» **ABOUT THIS TASK**
All that is needed is a count of the lines in this data that contain the word "labels".
*** PROVIDED MATERIAL ***
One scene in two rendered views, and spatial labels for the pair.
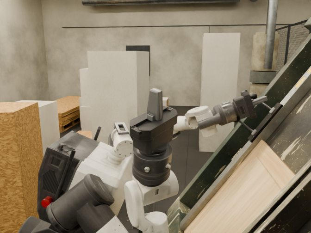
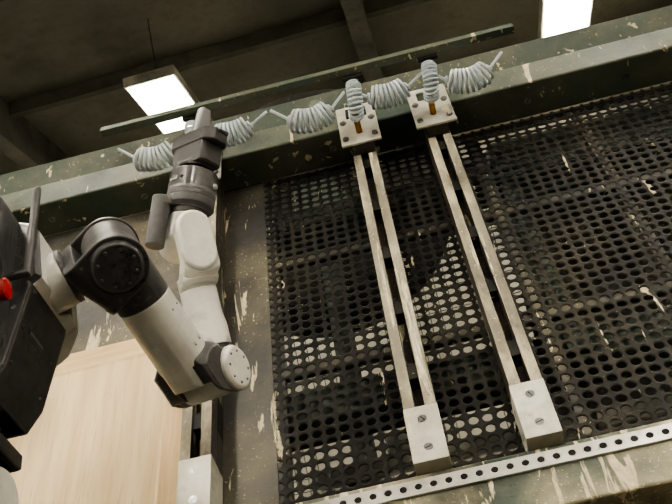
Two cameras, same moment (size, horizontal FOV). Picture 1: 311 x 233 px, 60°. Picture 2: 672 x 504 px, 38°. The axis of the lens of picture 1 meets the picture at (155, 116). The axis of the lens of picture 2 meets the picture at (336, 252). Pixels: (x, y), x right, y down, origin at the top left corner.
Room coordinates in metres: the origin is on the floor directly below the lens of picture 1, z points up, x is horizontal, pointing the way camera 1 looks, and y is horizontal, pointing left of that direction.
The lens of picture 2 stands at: (0.38, 1.61, 0.75)
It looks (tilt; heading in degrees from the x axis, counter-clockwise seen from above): 19 degrees up; 268
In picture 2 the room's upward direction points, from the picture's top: 12 degrees counter-clockwise
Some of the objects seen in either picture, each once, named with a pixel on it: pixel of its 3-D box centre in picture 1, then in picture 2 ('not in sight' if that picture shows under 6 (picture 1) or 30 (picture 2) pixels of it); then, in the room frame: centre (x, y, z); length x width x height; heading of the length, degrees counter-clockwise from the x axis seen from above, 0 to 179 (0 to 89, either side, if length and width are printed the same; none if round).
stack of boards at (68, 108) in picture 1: (65, 111); not in sight; (7.07, 2.40, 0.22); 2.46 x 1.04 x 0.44; 172
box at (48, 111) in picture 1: (23, 136); not in sight; (3.99, 2.03, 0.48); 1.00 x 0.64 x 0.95; 172
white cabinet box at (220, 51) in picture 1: (217, 93); not in sight; (4.86, -1.12, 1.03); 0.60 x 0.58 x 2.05; 172
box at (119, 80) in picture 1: (123, 114); not in sight; (3.72, 0.46, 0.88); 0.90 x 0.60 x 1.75; 172
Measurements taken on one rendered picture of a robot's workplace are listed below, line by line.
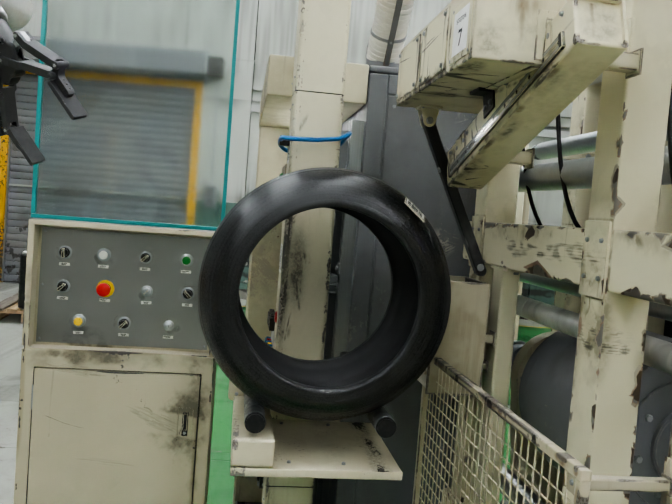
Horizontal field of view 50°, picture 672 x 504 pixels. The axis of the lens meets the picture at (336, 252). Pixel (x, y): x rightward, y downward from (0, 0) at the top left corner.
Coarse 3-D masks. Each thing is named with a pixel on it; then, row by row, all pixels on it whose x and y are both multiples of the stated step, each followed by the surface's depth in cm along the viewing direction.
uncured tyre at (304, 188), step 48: (288, 192) 148; (336, 192) 149; (384, 192) 152; (240, 240) 147; (384, 240) 178; (432, 240) 154; (432, 288) 153; (240, 336) 148; (384, 336) 179; (432, 336) 154; (240, 384) 152; (288, 384) 150; (336, 384) 176; (384, 384) 153
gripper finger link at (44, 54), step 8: (16, 32) 112; (16, 40) 113; (24, 40) 112; (32, 40) 113; (24, 48) 112; (32, 48) 112; (40, 48) 112; (40, 56) 111; (48, 56) 111; (56, 56) 112; (48, 64) 111; (56, 64) 111
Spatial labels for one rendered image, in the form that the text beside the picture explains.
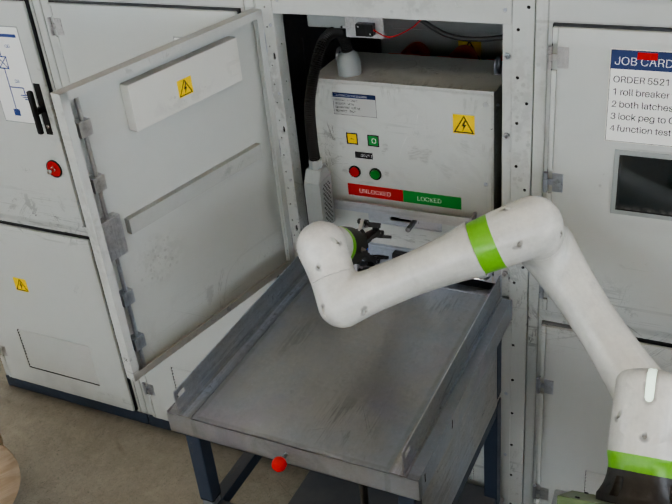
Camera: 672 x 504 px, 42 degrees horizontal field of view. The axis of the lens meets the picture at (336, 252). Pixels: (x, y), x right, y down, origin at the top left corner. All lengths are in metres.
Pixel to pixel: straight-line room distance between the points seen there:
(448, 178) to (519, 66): 0.38
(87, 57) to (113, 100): 0.64
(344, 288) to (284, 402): 0.35
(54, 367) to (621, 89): 2.35
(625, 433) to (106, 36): 1.68
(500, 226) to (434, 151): 0.52
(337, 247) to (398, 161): 0.50
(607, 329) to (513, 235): 0.29
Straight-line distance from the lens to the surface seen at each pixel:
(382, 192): 2.36
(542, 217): 1.77
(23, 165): 3.02
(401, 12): 2.11
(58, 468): 3.37
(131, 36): 2.51
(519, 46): 2.04
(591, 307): 1.90
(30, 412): 3.66
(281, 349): 2.22
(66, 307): 3.26
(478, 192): 2.26
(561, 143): 2.08
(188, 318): 2.33
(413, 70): 2.32
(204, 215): 2.27
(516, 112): 2.10
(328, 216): 2.37
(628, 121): 2.02
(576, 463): 2.61
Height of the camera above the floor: 2.17
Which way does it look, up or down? 31 degrees down
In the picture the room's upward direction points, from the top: 6 degrees counter-clockwise
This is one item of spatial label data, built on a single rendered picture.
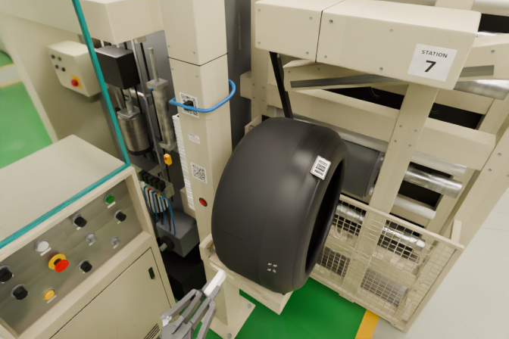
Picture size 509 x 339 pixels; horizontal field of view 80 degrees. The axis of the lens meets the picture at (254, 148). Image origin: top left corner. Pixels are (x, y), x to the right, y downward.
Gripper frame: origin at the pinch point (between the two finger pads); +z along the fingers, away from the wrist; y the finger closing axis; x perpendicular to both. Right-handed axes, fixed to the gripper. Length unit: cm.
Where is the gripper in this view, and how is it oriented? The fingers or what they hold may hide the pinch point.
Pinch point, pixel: (215, 284)
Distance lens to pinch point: 85.6
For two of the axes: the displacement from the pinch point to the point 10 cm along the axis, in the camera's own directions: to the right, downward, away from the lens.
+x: 0.8, 7.2, 6.9
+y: -8.3, -3.3, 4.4
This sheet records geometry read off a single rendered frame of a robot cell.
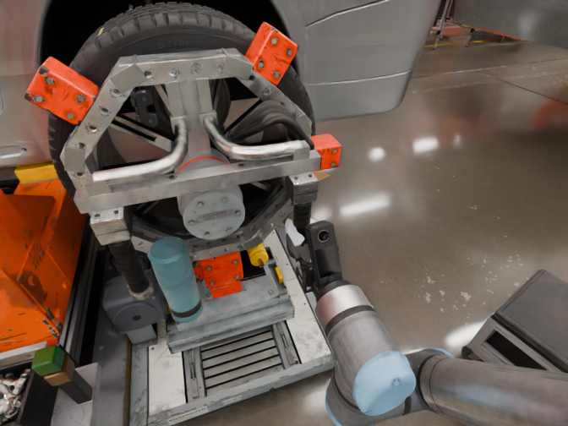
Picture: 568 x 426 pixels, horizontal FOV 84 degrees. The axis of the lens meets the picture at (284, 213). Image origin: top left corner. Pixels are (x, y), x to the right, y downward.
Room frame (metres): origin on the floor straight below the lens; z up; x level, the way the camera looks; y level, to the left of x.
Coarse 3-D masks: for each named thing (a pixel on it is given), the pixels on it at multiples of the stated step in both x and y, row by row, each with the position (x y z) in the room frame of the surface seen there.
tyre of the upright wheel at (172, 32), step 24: (120, 24) 0.74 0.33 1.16; (144, 24) 0.70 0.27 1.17; (168, 24) 0.71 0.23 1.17; (192, 24) 0.73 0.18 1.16; (216, 24) 0.75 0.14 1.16; (240, 24) 0.86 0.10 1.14; (96, 48) 0.67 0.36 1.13; (120, 48) 0.68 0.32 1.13; (144, 48) 0.69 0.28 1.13; (168, 48) 0.71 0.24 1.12; (192, 48) 0.72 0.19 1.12; (216, 48) 0.74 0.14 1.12; (240, 48) 0.75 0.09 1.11; (96, 72) 0.66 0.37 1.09; (288, 72) 0.79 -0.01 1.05; (288, 96) 0.79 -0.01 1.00; (48, 120) 0.64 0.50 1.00; (312, 120) 0.81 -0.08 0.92; (72, 192) 0.62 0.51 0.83
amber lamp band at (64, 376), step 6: (66, 360) 0.31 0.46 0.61; (66, 366) 0.30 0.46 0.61; (72, 366) 0.31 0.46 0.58; (60, 372) 0.29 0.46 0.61; (66, 372) 0.29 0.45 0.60; (72, 372) 0.30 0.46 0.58; (48, 378) 0.28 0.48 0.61; (54, 378) 0.28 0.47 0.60; (60, 378) 0.28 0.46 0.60; (66, 378) 0.29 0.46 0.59; (72, 378) 0.29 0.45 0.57; (54, 384) 0.28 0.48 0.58; (60, 384) 0.28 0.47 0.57
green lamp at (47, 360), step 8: (40, 352) 0.30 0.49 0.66; (48, 352) 0.30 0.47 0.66; (56, 352) 0.31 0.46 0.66; (40, 360) 0.29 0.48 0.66; (48, 360) 0.29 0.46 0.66; (56, 360) 0.29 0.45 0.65; (32, 368) 0.28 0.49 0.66; (40, 368) 0.28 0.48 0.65; (48, 368) 0.28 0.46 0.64; (56, 368) 0.29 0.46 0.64
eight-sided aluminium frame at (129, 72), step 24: (120, 72) 0.60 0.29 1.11; (144, 72) 0.61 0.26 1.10; (168, 72) 0.63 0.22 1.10; (192, 72) 0.64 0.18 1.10; (216, 72) 0.66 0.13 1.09; (240, 72) 0.67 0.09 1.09; (96, 96) 0.62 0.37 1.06; (120, 96) 0.60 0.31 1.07; (264, 96) 0.69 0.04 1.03; (96, 120) 0.58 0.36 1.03; (72, 144) 0.56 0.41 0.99; (72, 168) 0.55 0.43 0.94; (96, 168) 0.61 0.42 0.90; (264, 216) 0.72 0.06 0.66; (144, 240) 0.58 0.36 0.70; (192, 240) 0.66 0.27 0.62; (216, 240) 0.68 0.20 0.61; (240, 240) 0.66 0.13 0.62
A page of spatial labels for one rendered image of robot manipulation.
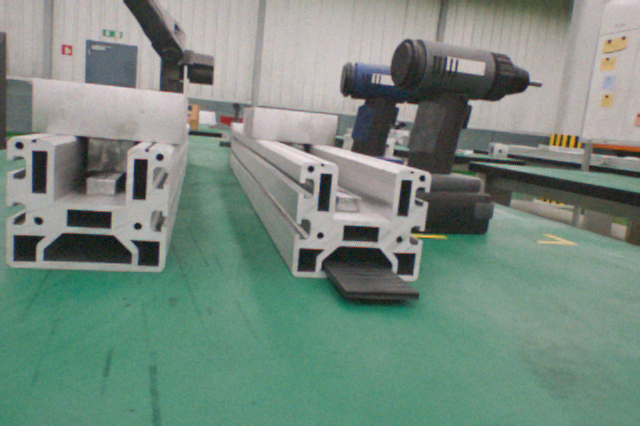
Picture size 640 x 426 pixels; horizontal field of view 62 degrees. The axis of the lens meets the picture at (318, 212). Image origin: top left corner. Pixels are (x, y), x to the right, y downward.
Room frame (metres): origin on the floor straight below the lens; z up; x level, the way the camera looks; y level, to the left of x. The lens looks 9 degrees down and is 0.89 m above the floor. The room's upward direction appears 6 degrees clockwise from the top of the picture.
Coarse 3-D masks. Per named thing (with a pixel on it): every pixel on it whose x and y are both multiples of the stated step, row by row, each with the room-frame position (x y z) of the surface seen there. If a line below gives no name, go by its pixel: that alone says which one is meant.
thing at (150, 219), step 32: (32, 160) 0.34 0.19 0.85; (64, 160) 0.37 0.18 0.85; (128, 160) 0.36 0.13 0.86; (160, 160) 0.37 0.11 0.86; (32, 192) 0.34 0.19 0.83; (64, 192) 0.38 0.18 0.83; (96, 192) 0.39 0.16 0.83; (128, 192) 0.36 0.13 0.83; (160, 192) 0.36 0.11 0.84; (32, 224) 0.34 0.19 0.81; (64, 224) 0.35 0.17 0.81; (96, 224) 0.36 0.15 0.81; (128, 224) 0.36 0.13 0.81; (160, 224) 0.39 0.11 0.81; (32, 256) 0.36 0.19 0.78; (64, 256) 0.36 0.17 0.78; (96, 256) 0.37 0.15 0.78; (128, 256) 0.38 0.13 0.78; (160, 256) 0.36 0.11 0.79
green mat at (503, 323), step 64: (0, 192) 0.60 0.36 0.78; (192, 192) 0.75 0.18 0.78; (0, 256) 0.36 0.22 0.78; (192, 256) 0.41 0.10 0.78; (256, 256) 0.43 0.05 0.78; (448, 256) 0.50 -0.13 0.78; (512, 256) 0.53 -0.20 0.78; (576, 256) 0.57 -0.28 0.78; (0, 320) 0.25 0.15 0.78; (64, 320) 0.26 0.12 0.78; (128, 320) 0.27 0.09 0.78; (192, 320) 0.28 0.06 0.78; (256, 320) 0.29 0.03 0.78; (320, 320) 0.30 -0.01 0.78; (384, 320) 0.31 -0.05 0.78; (448, 320) 0.32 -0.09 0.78; (512, 320) 0.33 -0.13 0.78; (576, 320) 0.35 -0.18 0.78; (0, 384) 0.20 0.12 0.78; (64, 384) 0.20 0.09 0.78; (128, 384) 0.20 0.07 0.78; (192, 384) 0.21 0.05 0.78; (256, 384) 0.22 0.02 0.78; (320, 384) 0.22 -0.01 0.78; (384, 384) 0.23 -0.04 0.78; (448, 384) 0.23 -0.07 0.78; (512, 384) 0.24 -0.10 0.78; (576, 384) 0.25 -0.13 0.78
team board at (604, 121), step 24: (624, 0) 3.80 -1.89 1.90; (600, 24) 3.98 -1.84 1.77; (624, 24) 3.76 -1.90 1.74; (600, 48) 3.94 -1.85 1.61; (624, 48) 3.72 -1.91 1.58; (600, 72) 3.90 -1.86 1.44; (624, 72) 3.69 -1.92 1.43; (600, 96) 3.86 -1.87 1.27; (624, 96) 3.65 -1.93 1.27; (600, 120) 3.82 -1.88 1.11; (624, 120) 3.61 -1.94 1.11; (624, 144) 3.49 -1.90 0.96; (576, 216) 3.93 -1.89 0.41
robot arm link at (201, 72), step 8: (168, 48) 1.23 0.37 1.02; (168, 56) 1.24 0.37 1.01; (176, 56) 1.24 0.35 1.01; (184, 56) 1.29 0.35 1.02; (192, 56) 1.30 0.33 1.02; (200, 56) 1.31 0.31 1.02; (208, 56) 1.31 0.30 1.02; (168, 64) 1.26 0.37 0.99; (176, 64) 1.26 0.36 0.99; (184, 64) 1.28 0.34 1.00; (192, 64) 1.28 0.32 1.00; (200, 64) 1.29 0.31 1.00; (208, 64) 1.30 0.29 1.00; (192, 72) 1.30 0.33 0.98; (200, 72) 1.30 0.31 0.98; (208, 72) 1.31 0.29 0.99; (192, 80) 1.31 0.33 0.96; (200, 80) 1.31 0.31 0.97; (208, 80) 1.31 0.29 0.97
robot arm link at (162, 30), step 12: (132, 0) 1.15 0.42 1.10; (144, 0) 1.16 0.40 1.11; (156, 0) 1.19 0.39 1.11; (132, 12) 1.17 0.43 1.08; (144, 12) 1.17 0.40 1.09; (156, 12) 1.18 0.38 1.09; (168, 12) 1.23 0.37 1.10; (144, 24) 1.19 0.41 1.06; (156, 24) 1.19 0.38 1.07; (168, 24) 1.21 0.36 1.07; (156, 36) 1.21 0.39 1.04; (168, 36) 1.21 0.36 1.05; (180, 36) 1.26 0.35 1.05; (156, 48) 1.23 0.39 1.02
*** End of PROVIDED MATERIAL ***
» **WRITTEN RESPONSE**
3